◆ Activity
Where does the string "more" appear in the records? Copy every line that contains it.

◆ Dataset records
________________________

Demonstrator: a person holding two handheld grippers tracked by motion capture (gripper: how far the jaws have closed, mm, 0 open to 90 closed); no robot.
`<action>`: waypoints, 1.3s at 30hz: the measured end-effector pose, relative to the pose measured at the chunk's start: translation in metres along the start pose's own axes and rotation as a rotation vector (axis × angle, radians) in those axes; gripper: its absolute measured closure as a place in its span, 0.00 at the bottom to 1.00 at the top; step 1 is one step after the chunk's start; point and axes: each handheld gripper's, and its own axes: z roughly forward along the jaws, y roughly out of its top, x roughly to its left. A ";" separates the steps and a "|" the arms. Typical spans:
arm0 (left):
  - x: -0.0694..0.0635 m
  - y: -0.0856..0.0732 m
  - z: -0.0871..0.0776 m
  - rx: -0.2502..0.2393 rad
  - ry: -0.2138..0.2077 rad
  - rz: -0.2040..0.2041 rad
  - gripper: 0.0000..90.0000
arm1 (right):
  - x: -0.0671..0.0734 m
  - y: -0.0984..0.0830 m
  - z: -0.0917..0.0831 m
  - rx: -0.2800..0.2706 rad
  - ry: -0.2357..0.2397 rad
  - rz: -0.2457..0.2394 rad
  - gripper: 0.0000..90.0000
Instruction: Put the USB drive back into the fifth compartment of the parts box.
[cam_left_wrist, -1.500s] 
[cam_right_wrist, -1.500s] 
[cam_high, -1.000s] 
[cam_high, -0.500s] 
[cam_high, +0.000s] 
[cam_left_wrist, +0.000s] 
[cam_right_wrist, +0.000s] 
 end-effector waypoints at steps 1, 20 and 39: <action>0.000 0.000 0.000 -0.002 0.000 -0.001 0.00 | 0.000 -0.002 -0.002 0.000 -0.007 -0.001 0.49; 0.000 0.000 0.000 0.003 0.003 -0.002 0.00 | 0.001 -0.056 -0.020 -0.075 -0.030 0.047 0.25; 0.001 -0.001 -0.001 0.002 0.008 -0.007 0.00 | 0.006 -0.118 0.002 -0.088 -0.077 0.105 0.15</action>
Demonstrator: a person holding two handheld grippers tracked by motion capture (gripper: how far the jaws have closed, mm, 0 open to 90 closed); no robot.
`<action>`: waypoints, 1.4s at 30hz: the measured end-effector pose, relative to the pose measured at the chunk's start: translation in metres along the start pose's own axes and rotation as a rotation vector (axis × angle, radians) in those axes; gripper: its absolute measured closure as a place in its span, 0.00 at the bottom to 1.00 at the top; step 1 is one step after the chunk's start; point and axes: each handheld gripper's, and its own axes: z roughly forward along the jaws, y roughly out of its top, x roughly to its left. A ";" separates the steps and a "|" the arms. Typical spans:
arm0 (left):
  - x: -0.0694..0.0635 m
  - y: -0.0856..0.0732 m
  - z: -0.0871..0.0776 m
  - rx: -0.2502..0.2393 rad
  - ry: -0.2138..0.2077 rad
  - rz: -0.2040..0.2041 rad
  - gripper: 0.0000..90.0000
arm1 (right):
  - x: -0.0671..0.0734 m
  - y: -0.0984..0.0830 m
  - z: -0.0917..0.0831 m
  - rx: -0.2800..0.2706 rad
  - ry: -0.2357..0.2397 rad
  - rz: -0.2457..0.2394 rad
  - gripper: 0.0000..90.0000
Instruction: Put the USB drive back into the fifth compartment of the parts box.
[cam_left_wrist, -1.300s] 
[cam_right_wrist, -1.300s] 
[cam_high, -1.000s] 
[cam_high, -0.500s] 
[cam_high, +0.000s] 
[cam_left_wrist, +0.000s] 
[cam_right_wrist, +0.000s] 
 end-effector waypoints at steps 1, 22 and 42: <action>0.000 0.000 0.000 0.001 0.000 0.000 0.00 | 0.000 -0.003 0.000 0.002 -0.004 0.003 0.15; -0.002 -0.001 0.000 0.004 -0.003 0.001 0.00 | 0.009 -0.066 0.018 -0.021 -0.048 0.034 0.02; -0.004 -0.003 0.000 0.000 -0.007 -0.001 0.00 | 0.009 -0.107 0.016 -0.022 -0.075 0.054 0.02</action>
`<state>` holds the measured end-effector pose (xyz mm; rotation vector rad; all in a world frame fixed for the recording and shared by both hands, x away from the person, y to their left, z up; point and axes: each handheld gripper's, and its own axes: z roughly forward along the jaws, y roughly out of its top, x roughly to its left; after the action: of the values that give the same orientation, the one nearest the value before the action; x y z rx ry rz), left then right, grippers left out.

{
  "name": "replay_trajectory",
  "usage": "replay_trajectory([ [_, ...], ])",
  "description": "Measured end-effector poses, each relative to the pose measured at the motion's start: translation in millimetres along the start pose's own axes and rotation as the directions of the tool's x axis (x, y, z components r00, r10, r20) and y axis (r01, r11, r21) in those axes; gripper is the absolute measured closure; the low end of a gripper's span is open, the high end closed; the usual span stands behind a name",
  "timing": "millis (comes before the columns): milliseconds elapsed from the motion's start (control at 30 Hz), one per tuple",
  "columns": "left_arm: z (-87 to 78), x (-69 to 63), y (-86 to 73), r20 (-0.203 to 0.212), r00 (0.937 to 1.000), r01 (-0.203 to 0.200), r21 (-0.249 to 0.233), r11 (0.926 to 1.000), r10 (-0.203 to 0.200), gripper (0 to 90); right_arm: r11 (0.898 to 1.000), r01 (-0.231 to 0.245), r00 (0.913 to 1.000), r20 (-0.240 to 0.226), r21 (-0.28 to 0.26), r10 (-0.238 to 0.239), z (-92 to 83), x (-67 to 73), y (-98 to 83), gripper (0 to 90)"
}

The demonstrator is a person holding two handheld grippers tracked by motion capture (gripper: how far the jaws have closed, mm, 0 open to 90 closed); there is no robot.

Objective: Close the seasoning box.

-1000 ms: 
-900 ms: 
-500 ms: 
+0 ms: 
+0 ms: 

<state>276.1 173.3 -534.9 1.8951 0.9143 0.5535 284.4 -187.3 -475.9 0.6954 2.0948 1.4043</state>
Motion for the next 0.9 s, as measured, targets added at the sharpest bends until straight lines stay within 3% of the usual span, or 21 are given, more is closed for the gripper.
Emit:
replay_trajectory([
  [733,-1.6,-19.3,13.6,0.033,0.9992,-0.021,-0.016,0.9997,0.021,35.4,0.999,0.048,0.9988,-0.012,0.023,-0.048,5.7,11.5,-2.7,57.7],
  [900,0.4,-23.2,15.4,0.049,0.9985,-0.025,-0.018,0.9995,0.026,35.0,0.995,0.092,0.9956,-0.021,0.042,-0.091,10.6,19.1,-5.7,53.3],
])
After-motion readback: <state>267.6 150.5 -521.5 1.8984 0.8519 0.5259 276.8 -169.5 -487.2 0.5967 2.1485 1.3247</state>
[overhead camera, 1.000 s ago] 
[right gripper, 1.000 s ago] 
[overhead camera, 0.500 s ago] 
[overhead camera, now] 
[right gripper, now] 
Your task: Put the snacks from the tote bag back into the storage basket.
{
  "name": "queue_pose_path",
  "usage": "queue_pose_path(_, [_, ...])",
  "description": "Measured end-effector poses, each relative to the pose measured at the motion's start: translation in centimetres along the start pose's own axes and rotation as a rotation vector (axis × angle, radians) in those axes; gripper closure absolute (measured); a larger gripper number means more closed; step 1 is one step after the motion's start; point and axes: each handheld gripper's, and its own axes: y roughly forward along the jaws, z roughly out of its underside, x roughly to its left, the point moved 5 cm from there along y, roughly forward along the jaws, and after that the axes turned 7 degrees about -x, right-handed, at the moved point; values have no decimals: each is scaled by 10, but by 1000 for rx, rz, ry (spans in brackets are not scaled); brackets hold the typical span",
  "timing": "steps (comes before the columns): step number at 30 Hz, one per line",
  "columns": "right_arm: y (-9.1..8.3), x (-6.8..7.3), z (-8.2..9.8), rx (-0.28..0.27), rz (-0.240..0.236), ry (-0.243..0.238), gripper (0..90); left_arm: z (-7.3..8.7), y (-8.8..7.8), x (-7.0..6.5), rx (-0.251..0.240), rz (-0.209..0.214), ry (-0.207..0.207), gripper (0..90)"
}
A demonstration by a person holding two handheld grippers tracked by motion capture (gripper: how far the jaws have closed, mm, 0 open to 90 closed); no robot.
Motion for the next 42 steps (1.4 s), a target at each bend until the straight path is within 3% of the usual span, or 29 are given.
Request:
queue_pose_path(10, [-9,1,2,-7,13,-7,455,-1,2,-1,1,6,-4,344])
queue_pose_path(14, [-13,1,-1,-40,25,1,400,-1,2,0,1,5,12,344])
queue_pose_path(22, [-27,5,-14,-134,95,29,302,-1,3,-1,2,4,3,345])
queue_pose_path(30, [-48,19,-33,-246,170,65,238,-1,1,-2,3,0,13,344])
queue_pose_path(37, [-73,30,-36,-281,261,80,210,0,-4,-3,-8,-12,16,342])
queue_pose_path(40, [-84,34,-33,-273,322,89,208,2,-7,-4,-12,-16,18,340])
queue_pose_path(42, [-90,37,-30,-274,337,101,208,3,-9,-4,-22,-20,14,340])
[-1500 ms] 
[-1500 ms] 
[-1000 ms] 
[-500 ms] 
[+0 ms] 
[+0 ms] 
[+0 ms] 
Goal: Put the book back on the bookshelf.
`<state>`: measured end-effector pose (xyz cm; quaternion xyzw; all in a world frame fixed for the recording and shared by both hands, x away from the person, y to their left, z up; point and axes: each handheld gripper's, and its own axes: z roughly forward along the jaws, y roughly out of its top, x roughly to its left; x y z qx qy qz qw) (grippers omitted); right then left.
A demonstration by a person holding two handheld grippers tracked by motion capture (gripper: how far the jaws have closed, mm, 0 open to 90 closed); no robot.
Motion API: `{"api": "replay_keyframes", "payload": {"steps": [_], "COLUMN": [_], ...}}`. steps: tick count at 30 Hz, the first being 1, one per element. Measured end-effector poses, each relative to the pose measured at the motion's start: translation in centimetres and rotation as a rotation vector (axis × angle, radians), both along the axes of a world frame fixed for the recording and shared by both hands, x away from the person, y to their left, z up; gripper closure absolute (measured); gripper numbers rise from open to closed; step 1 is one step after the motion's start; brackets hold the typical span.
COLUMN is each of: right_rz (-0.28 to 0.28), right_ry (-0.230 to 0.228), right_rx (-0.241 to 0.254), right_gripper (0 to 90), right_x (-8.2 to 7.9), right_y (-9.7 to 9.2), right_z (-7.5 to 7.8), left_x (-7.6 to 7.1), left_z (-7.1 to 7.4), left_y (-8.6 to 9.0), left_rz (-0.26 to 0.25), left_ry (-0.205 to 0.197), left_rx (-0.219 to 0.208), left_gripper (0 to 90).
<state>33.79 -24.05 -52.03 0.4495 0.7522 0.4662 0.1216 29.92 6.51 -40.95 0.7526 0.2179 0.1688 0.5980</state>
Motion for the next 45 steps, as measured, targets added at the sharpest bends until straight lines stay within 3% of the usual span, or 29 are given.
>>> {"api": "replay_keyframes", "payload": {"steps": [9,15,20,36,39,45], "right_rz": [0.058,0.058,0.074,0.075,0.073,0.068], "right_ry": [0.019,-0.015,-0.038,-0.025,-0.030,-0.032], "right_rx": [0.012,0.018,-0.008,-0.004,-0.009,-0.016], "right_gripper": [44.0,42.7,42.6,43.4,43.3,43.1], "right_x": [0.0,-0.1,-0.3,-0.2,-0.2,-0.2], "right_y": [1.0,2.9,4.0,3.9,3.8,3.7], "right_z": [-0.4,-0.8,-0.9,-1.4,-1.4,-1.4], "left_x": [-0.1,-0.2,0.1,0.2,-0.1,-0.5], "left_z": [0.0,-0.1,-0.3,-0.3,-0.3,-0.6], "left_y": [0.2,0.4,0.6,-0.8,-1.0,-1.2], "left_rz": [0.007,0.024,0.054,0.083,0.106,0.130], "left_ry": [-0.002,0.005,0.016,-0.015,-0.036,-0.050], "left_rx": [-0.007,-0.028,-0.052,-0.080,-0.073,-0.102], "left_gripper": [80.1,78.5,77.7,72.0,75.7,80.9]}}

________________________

◆ Answer to the exercise
Motion for the next 0.9 s, as measured, targets added at the sharpest bends until straight lines stay within 3% of the usual span, or 21 are given, more is closed for the gripper.
  "description": "Measured end-effector poses, each relative to the pose measured at the motion's start: translation in centimetres along the start pose's own axes and rotation as a rotation vector (axis × angle, radians) in those axes; gripper closure absolute (measured); a larger gripper number means more closed; step 1 is one step after the motion's start; point and axes: each handheld gripper's, and its own axes: y roughly forward along the jaws, z roughly out of its underside, x roughly to its left, the point moved 5 cm from there along y, roughly forward along the jaws, and after that the axes turned 7 degrees about -x, right-handed, at the moved point; values have no decimals: each is scaled by 10, but by 1000 for rx, rz, ry (spans in brackets are not scaled); brackets hold the typical span",

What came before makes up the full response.